In addition the Web Agent Administration pages contain at least one
buffer overflow as well as the vulnerabilities mentioned above. By
entering a overly long URL such as:

   http://127.0.0.1:85/waadmin.wa?Service=Service&Name=AAAAAA....

An attacker can cause a buffer overflow to occur within, from
@stake's testing we were able to overwrite EIP (IA32) with EBX
pointing to our malicious buffer. If successfully exploited an
attacker can obtain 'SYSTEM' level access on Windows.
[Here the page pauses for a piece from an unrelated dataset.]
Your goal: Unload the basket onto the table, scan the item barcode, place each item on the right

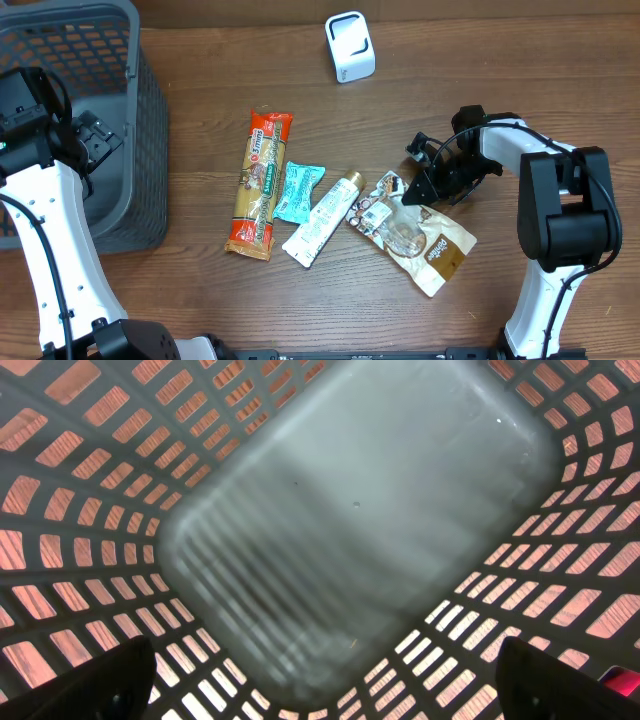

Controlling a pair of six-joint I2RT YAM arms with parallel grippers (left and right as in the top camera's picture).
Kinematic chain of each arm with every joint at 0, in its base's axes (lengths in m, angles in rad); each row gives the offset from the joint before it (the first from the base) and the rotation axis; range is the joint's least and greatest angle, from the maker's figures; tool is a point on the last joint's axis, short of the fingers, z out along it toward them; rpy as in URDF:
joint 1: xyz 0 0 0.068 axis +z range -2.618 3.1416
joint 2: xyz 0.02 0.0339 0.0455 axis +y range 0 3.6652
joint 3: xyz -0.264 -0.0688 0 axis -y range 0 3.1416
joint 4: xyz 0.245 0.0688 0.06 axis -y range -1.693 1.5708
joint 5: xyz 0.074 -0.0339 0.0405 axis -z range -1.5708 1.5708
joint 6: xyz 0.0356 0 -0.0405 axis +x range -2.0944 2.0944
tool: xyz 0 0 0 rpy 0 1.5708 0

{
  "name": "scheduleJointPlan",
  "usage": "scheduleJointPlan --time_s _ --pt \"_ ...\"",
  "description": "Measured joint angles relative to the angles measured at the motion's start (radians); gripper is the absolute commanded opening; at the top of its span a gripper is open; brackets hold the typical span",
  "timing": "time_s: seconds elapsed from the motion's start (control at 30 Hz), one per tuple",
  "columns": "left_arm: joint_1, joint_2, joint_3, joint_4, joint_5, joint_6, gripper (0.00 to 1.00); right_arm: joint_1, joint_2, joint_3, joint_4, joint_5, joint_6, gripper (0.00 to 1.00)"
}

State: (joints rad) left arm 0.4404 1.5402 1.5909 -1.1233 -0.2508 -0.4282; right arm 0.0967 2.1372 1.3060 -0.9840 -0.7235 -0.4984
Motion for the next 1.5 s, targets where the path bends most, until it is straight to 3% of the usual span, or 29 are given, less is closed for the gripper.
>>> scheduleJointPlan --time_s 0.33,0.57,0.63,0.7,0.93,1.2,1.5 --pt "0.0 0.0 0.0 0.0 0.0 0.0 1.0 -0.121 -0.013 0.102 0.033 0.006 0.266 0.04" --pt "0.0 0.0 0.0 0.0 0.0 0.0 1.0 -0.204 -0.153 0.111 0.021 0.081 0.401 0.04" --pt "0.0 0.0 0.0 0.0 0.0 0.0 0.99 -0.2 -0.193 0.115 -0.006 0.108 0.42 0.12" --pt "0.0 0.0 0.0 0.0 0.0 0.0 1.0 -0.193 -0.211 0.115 -0.012 0.125 0.434 0.31" --pt "0.0 0.0 0.0 0.0 0.0 0.0 0.99 -0.188 -0.2 0.064 0.05 0.17 0.418 0.58" --pt "0.0 0.0 0.0 0.0 0.0 0.0 1.0 -0.188 -0.133 0.031 0.046 0.185 0.259 0.67" --pt "0.0 0.0 0.0 0.0 0.0 0.0 1.0 -0.188 -0.119 0.029 0.172 0.186 0.101 0.8"
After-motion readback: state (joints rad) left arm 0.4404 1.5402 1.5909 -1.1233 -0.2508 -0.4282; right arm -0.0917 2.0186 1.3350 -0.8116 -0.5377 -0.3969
[4] Default services within Web Agent / WAECHO buffer overflow

Within the default installation of the SAP DB web-tools their
contains a number of default services. These services can be used
by an attacker to launch a mired of attacks against either the host
upon which they are installed or against other database servers with
which the SAP DB web-agent host has connectivity to.

     - waecho
     Within the SAP DB WWW (SAP Native, IIS or NES) there is a
     default service called waecho which is requested as via a URL
     similar to:

     http://127.0.0.1:85/waecho

     In response it simply spits out a number of variables the
     first of which is requestURI an example of which is contained
     below:

     requestURI = /waecho/

     By passing an overly long string on the URL such as:

     http://127.0.0.1:85/waecho/AAAAAAA....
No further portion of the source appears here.